This post was also published on CNET.
Big Data is in vogue, with a glut of startups and numerous large installations appearing in corporations. At CBS Interactive, we process almost one billion events a day that flow from our Web and application servers over message queues to a cluster of 80 twelve core Hadoop nodes that then feed a Teradata data warehouse.
Processing and analyzing such a large volume of data helps us ask important questions: Which pages on which properties are most profitable? Who goes where across our various sites? What types of content generates the greatest number of advertising conversions?
But here's the thing: Most of our conversations with product and business managers are spent discussing what I like to call "little data."
Little data constitutes the nuts and bolts metrics of running a business. For a Web property, that means getting a handle on issues such as the bounce rate, SEO session starts, social session starts, funnels of how users flow through a property, and page views per session. Too many people lose sight of these simple but critical metrics.
Monitoring and actively managing a Web property to these "little" metrics creates significant lift in page views and conversions, and that helps revenue. Even something as simple as actively managing the hoops you make people jump through to register for your site and the sorts of emails you send when they do builds and grows a loyal following.

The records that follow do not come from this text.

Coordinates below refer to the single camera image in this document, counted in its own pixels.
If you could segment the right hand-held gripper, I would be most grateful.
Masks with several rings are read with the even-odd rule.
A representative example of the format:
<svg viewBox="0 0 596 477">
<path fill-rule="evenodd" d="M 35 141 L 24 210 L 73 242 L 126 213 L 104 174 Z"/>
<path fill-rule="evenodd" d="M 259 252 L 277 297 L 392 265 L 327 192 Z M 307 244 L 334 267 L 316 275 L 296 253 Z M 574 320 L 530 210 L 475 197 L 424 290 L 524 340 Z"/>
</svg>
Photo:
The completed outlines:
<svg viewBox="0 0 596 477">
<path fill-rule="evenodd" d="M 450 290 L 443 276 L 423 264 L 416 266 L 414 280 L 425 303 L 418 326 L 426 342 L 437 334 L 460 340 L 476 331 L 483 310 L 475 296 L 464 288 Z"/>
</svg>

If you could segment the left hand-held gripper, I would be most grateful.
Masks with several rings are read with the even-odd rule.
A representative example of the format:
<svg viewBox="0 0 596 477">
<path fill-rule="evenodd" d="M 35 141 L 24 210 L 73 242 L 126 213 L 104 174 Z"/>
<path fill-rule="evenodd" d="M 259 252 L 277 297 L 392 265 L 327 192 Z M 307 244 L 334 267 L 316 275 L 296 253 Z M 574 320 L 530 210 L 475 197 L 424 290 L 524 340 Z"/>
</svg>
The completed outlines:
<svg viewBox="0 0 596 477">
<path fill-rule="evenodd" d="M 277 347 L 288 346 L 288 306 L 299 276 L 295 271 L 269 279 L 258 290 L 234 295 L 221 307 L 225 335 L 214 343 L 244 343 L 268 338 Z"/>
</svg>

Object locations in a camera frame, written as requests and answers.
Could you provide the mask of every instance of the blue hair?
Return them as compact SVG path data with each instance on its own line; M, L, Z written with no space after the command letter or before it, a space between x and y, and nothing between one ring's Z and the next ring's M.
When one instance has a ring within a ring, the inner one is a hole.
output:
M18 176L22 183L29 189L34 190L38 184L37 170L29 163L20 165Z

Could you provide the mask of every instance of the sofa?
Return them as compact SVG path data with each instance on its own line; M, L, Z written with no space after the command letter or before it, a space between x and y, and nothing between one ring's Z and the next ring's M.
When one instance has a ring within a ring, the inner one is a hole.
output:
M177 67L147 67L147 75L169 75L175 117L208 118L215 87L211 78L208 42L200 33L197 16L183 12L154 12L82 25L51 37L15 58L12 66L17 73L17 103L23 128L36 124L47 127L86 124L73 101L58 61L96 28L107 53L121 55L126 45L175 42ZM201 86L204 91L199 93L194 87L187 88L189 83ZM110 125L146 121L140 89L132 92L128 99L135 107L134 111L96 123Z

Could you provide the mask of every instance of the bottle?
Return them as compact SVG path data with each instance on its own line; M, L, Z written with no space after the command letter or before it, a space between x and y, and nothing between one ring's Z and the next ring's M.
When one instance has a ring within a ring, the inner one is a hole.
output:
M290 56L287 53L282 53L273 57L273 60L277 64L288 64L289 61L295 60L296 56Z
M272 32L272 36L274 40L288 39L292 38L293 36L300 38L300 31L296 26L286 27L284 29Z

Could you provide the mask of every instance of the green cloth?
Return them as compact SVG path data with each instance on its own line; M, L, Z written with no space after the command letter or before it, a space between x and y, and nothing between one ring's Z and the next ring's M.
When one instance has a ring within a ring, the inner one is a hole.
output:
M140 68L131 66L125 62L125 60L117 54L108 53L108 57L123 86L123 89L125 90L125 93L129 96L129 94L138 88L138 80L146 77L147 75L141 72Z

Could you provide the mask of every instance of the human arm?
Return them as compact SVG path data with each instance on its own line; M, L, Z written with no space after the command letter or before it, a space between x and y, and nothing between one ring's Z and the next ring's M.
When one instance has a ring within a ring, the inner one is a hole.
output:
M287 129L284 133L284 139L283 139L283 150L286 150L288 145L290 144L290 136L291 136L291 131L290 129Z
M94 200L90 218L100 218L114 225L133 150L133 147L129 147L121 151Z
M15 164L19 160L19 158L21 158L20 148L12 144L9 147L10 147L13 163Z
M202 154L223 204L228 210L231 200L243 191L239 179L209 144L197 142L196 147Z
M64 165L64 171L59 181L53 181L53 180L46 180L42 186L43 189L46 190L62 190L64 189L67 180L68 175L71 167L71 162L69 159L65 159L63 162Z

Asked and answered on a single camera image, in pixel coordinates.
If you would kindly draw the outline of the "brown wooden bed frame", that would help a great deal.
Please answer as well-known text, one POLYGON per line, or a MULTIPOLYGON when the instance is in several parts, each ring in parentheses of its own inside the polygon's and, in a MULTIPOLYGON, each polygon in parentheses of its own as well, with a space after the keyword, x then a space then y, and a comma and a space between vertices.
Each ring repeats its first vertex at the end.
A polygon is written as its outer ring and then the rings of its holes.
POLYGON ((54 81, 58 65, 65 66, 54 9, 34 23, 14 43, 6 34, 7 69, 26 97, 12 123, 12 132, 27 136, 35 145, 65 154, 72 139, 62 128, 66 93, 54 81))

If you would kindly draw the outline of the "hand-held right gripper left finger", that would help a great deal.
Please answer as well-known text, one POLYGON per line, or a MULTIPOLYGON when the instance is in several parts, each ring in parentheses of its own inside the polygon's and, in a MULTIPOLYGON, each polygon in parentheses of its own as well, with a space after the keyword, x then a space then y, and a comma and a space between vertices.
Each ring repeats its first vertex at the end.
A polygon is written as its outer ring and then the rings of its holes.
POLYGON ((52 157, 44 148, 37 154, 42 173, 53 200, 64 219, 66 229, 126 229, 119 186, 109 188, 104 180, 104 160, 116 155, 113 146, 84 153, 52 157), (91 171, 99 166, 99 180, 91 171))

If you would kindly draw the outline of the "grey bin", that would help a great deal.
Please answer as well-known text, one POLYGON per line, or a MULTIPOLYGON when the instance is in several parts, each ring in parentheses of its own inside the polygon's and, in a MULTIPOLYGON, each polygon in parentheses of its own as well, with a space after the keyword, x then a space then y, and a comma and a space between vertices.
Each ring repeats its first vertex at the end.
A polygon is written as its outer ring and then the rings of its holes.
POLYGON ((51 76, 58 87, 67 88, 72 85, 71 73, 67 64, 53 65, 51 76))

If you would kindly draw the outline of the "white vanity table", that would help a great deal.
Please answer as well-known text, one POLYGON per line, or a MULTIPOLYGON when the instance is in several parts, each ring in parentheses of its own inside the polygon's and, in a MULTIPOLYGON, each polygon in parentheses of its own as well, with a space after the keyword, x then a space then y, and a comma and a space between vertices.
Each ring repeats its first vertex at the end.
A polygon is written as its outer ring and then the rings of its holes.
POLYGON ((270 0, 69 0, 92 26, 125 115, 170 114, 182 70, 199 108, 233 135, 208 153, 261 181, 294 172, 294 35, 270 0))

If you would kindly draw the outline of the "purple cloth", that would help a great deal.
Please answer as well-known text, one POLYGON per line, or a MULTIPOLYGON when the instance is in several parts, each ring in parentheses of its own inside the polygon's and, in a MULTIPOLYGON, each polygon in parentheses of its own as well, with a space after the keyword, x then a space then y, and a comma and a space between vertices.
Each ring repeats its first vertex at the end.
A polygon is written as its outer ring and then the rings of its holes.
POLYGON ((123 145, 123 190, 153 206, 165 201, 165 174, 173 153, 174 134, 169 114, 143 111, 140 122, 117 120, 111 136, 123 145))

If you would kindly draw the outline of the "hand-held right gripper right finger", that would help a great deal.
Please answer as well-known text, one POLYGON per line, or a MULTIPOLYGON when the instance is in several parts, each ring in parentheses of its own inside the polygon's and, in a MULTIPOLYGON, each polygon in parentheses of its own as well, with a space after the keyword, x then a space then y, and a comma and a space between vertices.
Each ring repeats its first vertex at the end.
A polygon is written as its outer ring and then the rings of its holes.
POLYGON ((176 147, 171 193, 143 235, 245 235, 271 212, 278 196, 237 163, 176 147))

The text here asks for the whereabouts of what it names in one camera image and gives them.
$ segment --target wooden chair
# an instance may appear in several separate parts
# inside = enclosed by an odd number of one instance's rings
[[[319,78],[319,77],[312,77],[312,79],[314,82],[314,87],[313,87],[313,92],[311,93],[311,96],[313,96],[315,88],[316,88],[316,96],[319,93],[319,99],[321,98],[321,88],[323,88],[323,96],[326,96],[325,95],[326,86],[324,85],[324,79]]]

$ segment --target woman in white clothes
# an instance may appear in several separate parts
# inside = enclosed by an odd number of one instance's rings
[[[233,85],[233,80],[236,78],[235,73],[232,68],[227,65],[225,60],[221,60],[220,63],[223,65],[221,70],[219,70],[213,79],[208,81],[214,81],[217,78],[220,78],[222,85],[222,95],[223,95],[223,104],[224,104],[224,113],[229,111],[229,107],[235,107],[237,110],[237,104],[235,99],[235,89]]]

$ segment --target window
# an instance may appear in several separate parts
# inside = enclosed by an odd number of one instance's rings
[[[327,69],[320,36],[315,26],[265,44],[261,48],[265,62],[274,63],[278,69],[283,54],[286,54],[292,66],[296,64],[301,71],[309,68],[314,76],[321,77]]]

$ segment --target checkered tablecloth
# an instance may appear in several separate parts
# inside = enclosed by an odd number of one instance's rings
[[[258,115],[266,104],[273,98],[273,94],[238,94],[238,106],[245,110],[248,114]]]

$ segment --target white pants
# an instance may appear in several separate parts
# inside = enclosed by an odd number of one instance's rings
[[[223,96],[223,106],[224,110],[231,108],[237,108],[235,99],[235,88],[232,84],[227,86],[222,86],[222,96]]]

One of the most critical metrics we are tracking comes from the gaming world: the ratio of daily active users to monthly active users (DAU to MAU). When the ratio is low, say around 0.03, it means that your unique users are coming only once a month, and you're essentially running a fly-by tourist site. When the ratio is high, such as Facebook's estimated 0.60, it means that a majority of your users are using your site on a daily basis and that your property is a key part of their online lives. (I can't share the DAU to MAU for our sites, as they're confidential.)
Taking control of little data
There are a variety of inexpensive little data tools that are easy to implement. SimplyMeasured is excellent at managing social traction -- i.e., how much impact your site is making on various social networks. KISSMetrics is world class at managing "conversion funnels," the path a user follows through a site before "converting" to a sale. Google Analytics, which is free, does a great job of managing metrics such as bounce rate and SEO session starts, measures of how "sticky" your site is and how well you're doing at attracting new external visitors. Implementing such easy-to-use tools encourages product and business managers to actively manage their sites with "little data" metrics in mind.
Managing a site by the numbers shouldn't be taken to the extreme, however. Sites need to look good and say something relevant to readers; they shouldn't just be optimized within an inch of their lives to drive revenue. We don't, for instance, want to make CBSNews.com look like GoDaddy, which is -- understandably enough -- completely optimized to drive revenue.
Growing up to big data
Once the use of little data becomes pervasive in an organization, big data can then begin to help decision making, since a culture of data-driven decisions is ingrained. Moving beyond just simple web metrics, big data can provide an integrated view of a business by integrating financial metrics, answering questions you hadn't even thought of when initially setting up a site, and deciphering trends across disparate sets of data.
Big data is hard to do, and can be very expensive and time consuming. Integrating revenue and cost data in order to manage end-to-end business models is a complicated and time consuming task. Some organizations decide to outsource to companies like Omniture and Webtrends (where I used to be a GM), which can help figure out how to tag and manage the process, in addition to storing the vast amounts of data required for meaningful analysis.
If your organization has enough volume and the technical competence to do your own implementation, keep in mind that it's easy to get lost in the process of building out big data infrastructure and lose sight of the fact that, in the end, big data needs to be usable. This might sound straightforward, but in practice it can be anything but. It requires highly skilled data scientists and strategists that understand business problems and can distill the data into simple, actionable metrics.
In effect, the magic of big data is turning it into little data.